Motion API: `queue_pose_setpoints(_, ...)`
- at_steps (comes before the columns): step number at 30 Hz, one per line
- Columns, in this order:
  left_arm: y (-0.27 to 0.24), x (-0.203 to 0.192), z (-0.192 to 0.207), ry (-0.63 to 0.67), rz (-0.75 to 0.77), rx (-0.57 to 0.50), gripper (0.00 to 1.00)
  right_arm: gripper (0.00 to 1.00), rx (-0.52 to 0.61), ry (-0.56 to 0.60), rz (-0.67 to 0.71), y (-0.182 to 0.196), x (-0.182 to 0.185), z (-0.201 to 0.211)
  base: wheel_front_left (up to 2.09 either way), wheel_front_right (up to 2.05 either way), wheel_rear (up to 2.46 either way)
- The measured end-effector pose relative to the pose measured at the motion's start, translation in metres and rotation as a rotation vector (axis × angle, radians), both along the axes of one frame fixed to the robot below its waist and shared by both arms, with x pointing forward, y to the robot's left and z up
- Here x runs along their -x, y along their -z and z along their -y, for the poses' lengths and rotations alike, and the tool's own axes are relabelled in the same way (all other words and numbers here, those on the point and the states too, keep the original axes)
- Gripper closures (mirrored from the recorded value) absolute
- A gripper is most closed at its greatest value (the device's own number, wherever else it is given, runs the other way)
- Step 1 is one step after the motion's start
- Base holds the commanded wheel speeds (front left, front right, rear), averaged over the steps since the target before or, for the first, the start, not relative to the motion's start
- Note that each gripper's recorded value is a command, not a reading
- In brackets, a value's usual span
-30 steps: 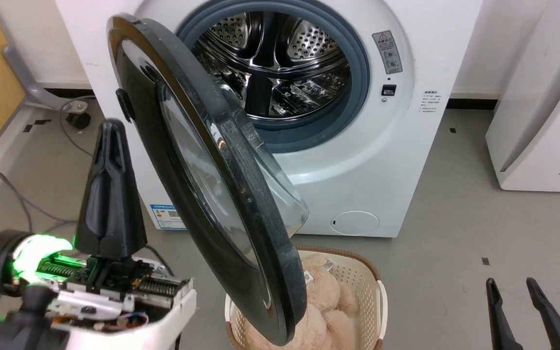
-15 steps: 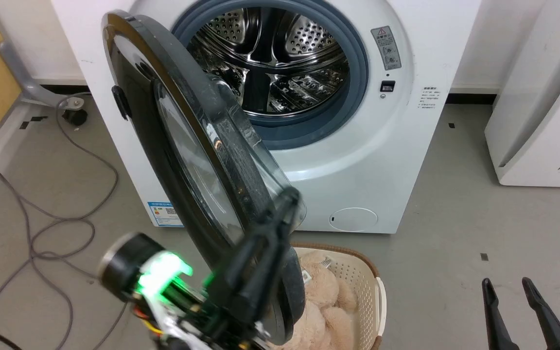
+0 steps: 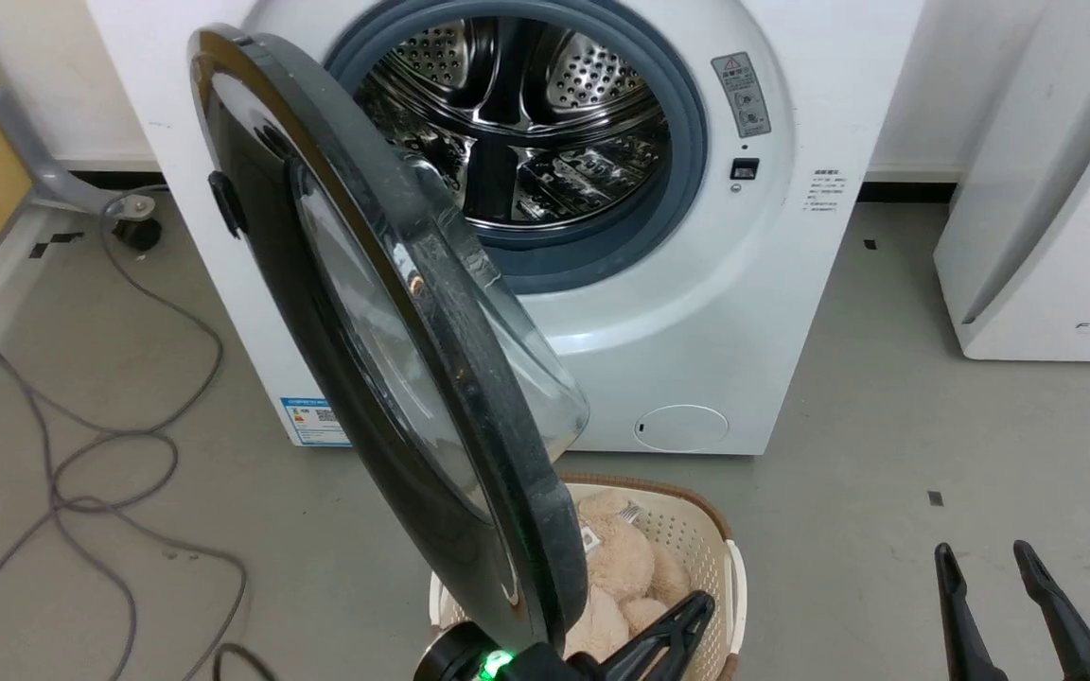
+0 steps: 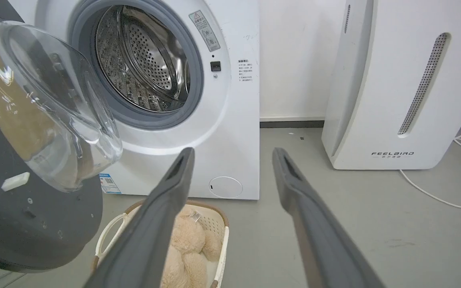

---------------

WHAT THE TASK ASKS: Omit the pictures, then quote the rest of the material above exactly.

RESPONSE AREA:
Motion API: `queue_pose_setpoints(_, ...)`
- at_steps (comes before the columns): step number at 30 Hz, one per line
- Columns, in this order:
  left_arm: y (-0.27 to 0.24), x (-0.203 to 0.192), z (-0.192 to 0.207), ry (-0.63 to 0.67), rz (-0.75 to 0.77), rx (-0.57 to 0.50), gripper (0.00 to 1.00)
  right_arm: gripper (0.00 to 1.00), rx (-0.52 to 0.61), ry (-0.56 to 0.60), rz (-0.67 to 0.71), y (-0.182 to 0.196), x (-0.182 to 0.185), z (-0.201 to 0.211)
  base: wheel_front_left (up to 2.09 either way), wheel_front_right (up to 2.05 either way), wheel_rear (up to 2.46 either way)
- The measured end-effector pose relative to the pose measured at the motion's start, translation in metres and rotation as a rotation vector (axis × angle, radians), both along the axes of one frame fixed to the robot below its waist and shared by both arms, with x pointing forward, y to the robot's left and z up
- Here x runs along their -x, y along their -z and z along their -y, for the poses' lengths and rotations alike, and the tool's own axes are relabelled in the same way (all other words and numbers here, those on the point and the states too, keep the original axes)
- Gripper closures (mirrored from the recorded value) absolute
- A gripper is most closed at its greatest value (the device's own number, wherever else it is given, runs the other way)
- Step 1 is one step after the motion's start
- Base holds the commanded wheel speeds (front left, front right, rear), averaged over the steps since the target before or, for the first, the start, not relative to the motion's start
- Note that each gripper's recorded value is a command, not a reading
- In brackets, a value's usual span
-30 steps: 
-15 steps: 
+0 steps: 
+0 steps: 

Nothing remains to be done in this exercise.